First there was the scandal of patients being left in wards without blankets. Then there were those left for hours in hospital corridors, and finally confirmation that the proud boast of guaranteed maximum waiting time of 18 weeks was little more than a mirage.

Deputy First Minister Nicola Sturgeon now finds herself under fire over the management of those waiting lists when she was in charge of the health brief.

Originally, it was revealed in 2011 that NHS Lothian had been manipulating figures to show that it had met its targets, making its performance look good on paper while, in reality, patients were having to wait longer for treatment.

Then an Audit Scotland report claimed that it was possible that a number of health boards could be using the same excuse that patients were “unavailable” for appointments they were offered, to disguise how long they were actually waiting for treatment.
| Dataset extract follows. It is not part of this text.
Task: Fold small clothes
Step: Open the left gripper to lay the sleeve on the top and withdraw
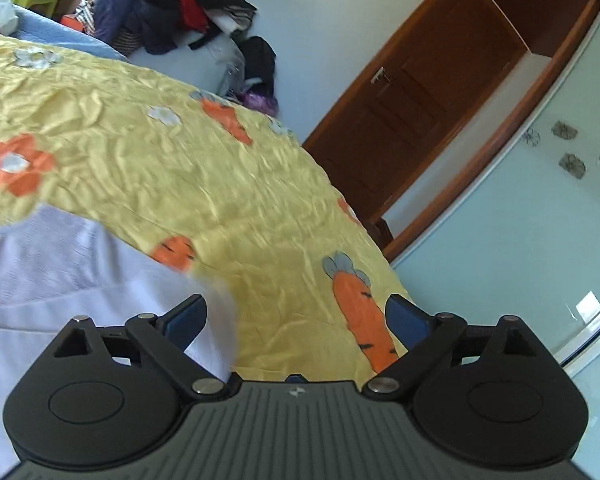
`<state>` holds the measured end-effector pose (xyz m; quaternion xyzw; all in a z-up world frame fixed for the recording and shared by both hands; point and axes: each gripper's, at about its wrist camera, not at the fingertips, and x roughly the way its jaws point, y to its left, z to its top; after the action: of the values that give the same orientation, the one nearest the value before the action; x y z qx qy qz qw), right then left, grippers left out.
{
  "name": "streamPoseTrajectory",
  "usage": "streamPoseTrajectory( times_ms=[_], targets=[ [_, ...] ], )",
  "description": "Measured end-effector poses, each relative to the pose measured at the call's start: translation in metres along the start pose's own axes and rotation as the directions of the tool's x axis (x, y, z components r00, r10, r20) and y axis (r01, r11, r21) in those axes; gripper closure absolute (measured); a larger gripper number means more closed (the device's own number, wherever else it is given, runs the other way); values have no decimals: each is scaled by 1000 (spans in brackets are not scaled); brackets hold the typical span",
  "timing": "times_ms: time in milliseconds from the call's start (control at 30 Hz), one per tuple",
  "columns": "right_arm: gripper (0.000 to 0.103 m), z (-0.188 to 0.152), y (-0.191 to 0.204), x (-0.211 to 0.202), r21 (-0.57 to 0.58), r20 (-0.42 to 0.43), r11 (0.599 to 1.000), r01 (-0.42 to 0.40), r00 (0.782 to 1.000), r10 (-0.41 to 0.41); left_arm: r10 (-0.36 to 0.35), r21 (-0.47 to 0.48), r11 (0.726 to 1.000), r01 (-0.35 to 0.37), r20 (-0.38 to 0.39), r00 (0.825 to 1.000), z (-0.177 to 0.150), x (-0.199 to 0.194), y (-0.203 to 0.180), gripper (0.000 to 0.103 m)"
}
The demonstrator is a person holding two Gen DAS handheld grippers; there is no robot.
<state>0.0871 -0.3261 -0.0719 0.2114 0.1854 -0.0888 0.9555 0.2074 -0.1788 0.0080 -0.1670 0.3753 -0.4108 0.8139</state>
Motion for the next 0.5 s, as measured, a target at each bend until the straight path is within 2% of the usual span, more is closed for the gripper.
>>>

The use of that unavailability code had risen from 11 per cent in 2008 to about 30 per cent in 2011, and then dropped off sharply when the issue of their possible misuse by NHS Lothian became public.

Yesterday, The Scotsman revealed that despite a multi-million pound drive to boost the number of patients NHS Lothian could treat, new figures from the NHS Scotland showed that the numbers having to wait more than the target period for endoscopies had increased.

The same figures also showed the region to have the second worst record for waiting times in the country and that the area’s emergency departments are performing badly.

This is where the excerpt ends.